Exercise instructions:
Only lines containing the string "hand" belong in the answer; find them in the records and copy them.
--- Extracted information Enclosed Below ---
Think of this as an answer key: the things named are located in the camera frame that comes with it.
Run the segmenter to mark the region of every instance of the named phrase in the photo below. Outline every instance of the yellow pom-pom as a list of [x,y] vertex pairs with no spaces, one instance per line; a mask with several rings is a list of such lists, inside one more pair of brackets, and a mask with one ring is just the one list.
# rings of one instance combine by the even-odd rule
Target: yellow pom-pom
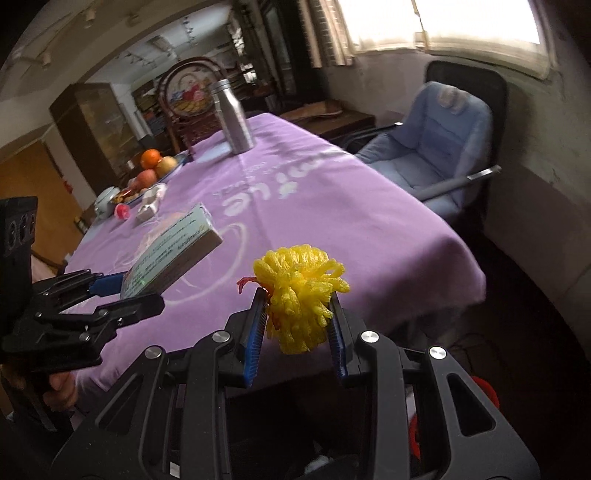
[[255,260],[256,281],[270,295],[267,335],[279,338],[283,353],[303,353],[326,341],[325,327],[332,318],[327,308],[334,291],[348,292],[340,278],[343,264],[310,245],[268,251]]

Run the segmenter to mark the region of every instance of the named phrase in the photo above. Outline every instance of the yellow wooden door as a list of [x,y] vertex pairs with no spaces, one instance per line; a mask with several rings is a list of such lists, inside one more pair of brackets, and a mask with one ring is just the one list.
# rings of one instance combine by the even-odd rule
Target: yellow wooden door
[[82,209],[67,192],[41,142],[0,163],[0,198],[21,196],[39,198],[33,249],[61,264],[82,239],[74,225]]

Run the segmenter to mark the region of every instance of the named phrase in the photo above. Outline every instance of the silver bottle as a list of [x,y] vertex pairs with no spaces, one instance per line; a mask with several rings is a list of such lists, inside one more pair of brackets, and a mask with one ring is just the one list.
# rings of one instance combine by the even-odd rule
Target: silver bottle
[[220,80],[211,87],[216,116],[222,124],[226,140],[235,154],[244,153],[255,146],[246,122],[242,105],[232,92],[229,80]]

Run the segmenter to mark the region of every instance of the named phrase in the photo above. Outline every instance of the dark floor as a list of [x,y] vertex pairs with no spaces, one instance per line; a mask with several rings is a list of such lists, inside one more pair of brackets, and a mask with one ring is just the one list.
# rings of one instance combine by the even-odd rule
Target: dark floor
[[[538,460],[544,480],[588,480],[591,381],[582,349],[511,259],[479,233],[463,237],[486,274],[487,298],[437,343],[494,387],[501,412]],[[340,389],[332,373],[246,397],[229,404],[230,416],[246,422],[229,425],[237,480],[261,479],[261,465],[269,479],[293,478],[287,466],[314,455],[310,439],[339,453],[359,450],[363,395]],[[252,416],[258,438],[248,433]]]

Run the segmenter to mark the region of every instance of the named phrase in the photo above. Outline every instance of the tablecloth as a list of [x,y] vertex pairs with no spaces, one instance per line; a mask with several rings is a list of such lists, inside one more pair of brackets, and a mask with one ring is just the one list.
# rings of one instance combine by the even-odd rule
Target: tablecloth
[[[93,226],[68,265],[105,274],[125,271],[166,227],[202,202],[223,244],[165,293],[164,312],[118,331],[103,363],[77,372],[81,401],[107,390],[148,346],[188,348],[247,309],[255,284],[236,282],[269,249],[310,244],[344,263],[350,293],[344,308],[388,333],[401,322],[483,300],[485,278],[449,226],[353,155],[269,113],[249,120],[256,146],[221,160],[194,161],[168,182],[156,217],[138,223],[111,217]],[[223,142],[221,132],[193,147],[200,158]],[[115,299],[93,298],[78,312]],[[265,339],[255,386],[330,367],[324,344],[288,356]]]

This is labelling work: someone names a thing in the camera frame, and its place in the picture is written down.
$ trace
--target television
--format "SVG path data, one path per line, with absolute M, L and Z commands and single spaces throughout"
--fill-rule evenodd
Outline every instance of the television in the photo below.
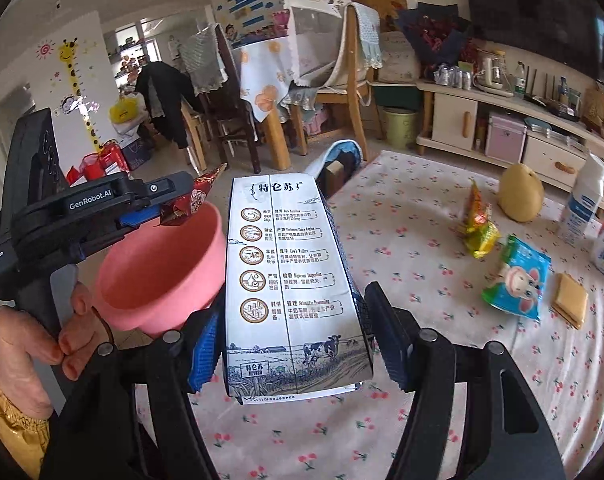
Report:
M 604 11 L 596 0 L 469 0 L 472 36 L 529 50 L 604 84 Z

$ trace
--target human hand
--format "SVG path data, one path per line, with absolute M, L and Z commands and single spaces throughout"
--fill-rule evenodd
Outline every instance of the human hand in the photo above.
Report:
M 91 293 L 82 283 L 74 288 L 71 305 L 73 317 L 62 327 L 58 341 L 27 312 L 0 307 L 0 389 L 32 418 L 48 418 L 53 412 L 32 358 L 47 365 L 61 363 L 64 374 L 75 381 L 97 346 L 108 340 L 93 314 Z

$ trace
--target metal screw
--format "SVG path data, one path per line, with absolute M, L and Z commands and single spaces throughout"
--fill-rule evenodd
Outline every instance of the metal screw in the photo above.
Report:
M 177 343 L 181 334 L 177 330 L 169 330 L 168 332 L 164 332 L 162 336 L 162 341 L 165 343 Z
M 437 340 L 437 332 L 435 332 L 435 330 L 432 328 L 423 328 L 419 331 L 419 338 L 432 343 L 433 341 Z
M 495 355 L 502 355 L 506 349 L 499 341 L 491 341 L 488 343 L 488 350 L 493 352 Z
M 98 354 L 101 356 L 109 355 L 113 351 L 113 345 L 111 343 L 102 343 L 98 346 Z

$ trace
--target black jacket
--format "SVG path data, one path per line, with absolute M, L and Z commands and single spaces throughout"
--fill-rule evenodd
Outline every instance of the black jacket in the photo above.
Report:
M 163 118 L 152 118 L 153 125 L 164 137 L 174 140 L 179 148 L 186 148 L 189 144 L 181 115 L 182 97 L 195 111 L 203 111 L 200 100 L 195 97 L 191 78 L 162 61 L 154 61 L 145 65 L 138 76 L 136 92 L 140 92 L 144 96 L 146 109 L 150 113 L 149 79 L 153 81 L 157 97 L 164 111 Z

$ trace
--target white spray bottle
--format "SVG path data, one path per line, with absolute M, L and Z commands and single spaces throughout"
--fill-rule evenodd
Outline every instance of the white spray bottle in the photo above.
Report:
--- End of Enclosed Extracted information ---
Written answer:
--target human hand
Outline every instance of the human hand in the photo above.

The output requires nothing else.